Uncertainty Sets for Image Classifiers using Conformal Prediction
Anastasios Angelopoulos, Stephen Bates, Jitendra Malik, Michael I. Jordan
TL;DR
The paper addresses the challenge of quantifying uncertainty for image classifiers by wrapping any pre-trained model with conformal prediction to produce predictive sets that cover the true label with a user-specified probability. It introduces Regularized Adaptive Prediction Sets (RAPS), a simple, fast modification of Adaptive Prediction Sets (APS) that regularizes tail probabilities to yield smaller, more stable sets while maintaining finite-sample coverage guarantees. The approach is backed by theory showing conformal calibration guarantees and an optimality result relative to top-k schemes, and is validated on Imagenet and Imagenet-V2, where RAPS consistently reduces set size compared with naive and APS baselines. The work further develops adaptiveness metrics and automatic parameter tuning, arguing that RAPS provides a practical, scalable uncertainty quantification tool for high-dimensional image classification tasks with potential use in critical decision-making contexts.
Abstract
Convolutional image classifiers can achieve high predictive accuracy, but quantifying their uncertainty remains an unresolved challenge, hindering their deployment in consequential settings. Existing uncertainty quantification techniques, such as Platt scaling, attempt to calibrate the network's probability estimates, but they do not have formal guarantees. We present an algorithm that modifies any classifier to output a predictive set containing the true label with a user-specified probability, such as 90%. The algorithm is simple and fast like Platt scaling, but provides a formal finite-sample coverage guarantee for every model and dataset.
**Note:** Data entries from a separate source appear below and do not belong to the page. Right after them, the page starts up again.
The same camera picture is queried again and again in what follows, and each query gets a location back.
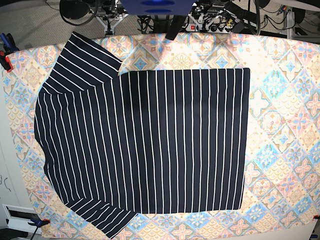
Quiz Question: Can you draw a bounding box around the navy white striped T-shirt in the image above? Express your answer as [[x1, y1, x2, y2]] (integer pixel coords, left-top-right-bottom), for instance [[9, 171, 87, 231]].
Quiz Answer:
[[34, 32, 251, 238]]

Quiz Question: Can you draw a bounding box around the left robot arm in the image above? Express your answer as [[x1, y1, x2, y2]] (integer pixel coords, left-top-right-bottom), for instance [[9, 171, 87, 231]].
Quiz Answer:
[[182, 0, 269, 35]]

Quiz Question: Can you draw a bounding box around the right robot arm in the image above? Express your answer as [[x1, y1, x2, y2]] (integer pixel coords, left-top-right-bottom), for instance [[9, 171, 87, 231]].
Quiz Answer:
[[59, 0, 128, 36]]

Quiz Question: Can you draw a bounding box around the white power strip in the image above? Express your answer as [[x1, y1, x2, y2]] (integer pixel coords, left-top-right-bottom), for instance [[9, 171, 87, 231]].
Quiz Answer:
[[185, 22, 232, 34]]

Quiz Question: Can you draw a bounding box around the patterned floral tablecloth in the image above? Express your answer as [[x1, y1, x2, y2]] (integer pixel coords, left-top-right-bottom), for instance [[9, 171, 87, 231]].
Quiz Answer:
[[0, 33, 320, 240]]

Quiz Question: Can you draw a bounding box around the blue clamp lower left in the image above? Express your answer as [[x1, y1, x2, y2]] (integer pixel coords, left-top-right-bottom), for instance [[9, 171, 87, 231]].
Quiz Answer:
[[28, 218, 51, 235]]

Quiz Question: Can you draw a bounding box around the blue clamp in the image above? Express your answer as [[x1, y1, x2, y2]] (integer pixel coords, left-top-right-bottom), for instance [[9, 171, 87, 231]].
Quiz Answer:
[[0, 33, 19, 73], [28, 218, 51, 235]]

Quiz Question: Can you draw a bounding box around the blue clamp upper left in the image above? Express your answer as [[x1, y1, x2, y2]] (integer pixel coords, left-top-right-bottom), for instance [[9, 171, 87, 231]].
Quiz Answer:
[[0, 33, 19, 73]]

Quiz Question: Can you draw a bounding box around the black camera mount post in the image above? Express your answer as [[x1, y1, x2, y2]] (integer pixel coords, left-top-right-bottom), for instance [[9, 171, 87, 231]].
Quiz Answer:
[[165, 15, 186, 41]]

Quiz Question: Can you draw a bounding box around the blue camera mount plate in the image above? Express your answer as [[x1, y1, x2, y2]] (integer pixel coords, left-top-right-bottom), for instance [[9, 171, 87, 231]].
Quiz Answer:
[[120, 0, 196, 16]]

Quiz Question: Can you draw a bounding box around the white wall vent panel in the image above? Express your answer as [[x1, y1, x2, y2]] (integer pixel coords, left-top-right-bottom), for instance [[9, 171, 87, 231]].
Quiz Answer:
[[2, 204, 38, 233]]

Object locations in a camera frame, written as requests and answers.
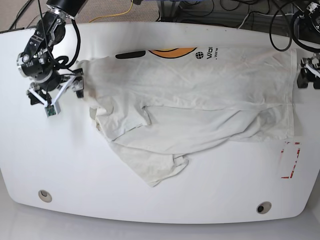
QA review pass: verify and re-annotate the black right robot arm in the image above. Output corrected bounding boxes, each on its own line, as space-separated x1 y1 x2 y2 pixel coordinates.
16 0 87 104

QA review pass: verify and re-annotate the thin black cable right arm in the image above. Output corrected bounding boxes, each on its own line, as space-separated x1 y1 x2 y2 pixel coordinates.
37 0 76 76

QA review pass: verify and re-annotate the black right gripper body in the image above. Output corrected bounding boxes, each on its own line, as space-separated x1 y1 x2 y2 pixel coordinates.
18 63 64 92

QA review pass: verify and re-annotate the red tape rectangle marker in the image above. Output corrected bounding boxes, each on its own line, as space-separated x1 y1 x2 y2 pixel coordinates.
278 141 302 179

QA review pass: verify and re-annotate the white t-shirt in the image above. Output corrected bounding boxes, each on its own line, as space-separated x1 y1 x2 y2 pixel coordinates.
77 47 299 187

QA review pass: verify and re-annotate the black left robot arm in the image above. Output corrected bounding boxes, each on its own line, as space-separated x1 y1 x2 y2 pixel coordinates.
292 1 320 90

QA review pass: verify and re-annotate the white cable on floor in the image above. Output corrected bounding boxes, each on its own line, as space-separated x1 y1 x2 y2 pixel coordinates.
236 10 293 30

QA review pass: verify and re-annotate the yellow cable on floor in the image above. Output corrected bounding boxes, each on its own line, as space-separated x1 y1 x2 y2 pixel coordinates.
89 0 133 23

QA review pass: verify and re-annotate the left table cable grommet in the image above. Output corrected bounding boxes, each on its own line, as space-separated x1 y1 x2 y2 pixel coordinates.
38 190 52 203

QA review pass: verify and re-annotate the black looped cable left arm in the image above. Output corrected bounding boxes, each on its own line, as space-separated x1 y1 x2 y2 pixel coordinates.
268 0 320 53

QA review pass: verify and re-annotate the table cable grommet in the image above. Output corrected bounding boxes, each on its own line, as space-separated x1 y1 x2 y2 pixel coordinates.
38 190 52 203
256 201 272 215

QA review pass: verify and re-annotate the right table cable grommet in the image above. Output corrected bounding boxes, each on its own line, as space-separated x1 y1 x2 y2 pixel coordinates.
256 201 272 215

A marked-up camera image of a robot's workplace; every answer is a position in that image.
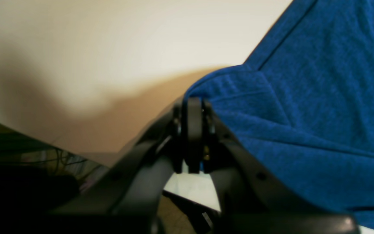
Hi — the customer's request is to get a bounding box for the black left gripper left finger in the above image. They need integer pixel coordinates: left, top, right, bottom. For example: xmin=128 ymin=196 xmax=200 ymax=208
xmin=47 ymin=97 xmax=184 ymax=234

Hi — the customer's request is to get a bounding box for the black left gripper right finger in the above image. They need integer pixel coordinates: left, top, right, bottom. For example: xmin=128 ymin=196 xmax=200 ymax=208
xmin=187 ymin=97 xmax=359 ymax=234

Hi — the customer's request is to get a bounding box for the blue t-shirt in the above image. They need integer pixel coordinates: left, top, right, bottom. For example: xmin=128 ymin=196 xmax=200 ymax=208
xmin=185 ymin=0 xmax=374 ymax=229

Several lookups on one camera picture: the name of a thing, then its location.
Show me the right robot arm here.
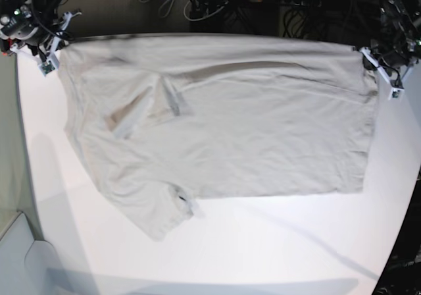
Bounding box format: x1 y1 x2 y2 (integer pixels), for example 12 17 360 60
1 0 73 56

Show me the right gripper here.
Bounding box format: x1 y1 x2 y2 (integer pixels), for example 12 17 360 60
16 24 71 56

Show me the red black clamp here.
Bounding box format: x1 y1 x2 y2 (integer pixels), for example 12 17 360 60
0 39 13 56

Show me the beige t-shirt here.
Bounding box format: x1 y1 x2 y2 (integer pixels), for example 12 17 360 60
58 35 378 241

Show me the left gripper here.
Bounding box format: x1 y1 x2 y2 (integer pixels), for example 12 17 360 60
369 40 420 70

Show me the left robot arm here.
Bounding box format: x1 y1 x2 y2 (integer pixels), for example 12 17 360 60
371 0 420 69

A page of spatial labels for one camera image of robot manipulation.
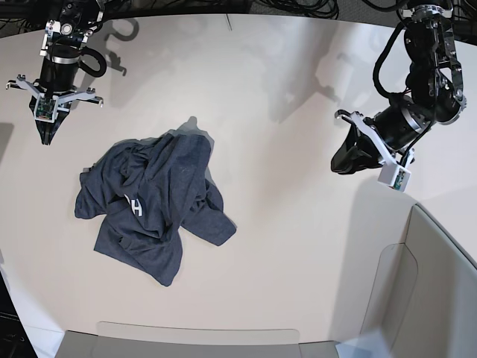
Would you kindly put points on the grey bin bottom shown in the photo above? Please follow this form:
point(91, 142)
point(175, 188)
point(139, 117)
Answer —
point(132, 340)

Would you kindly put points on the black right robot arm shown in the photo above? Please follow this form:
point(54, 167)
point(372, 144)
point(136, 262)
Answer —
point(63, 53)

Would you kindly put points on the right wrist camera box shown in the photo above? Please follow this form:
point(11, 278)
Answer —
point(45, 109)

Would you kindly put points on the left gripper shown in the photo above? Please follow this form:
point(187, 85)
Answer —
point(374, 142)

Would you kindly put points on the dark blue t-shirt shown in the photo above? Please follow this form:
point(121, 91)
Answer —
point(146, 191)

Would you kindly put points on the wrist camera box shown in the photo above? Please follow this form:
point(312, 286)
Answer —
point(45, 109)
point(394, 176)

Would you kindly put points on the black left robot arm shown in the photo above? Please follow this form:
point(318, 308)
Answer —
point(433, 94)

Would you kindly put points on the grey bin right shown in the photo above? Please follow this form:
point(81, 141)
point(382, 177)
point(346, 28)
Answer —
point(423, 301)

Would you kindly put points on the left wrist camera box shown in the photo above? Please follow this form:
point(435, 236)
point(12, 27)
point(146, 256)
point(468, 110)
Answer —
point(394, 176)

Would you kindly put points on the grey bin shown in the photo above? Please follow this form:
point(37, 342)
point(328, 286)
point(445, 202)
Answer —
point(423, 301)
point(132, 340)

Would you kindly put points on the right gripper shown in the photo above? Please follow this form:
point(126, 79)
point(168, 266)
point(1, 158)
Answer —
point(63, 103)

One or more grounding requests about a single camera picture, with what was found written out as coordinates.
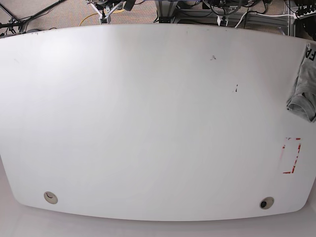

Our method modifies an existing conformal prediction algorithm to give more stable predictive sets by regularizing the small scores of unlikely classes after Platt scaling. In experiments on both Imagenet and Imagenet-V2 with ResNet-152 and other classifiers, our scheme outperforms existing approaches, achieving coverage with sets that are often factors of 5 to 10 smaller than a stand-alone Platt scaling baseline.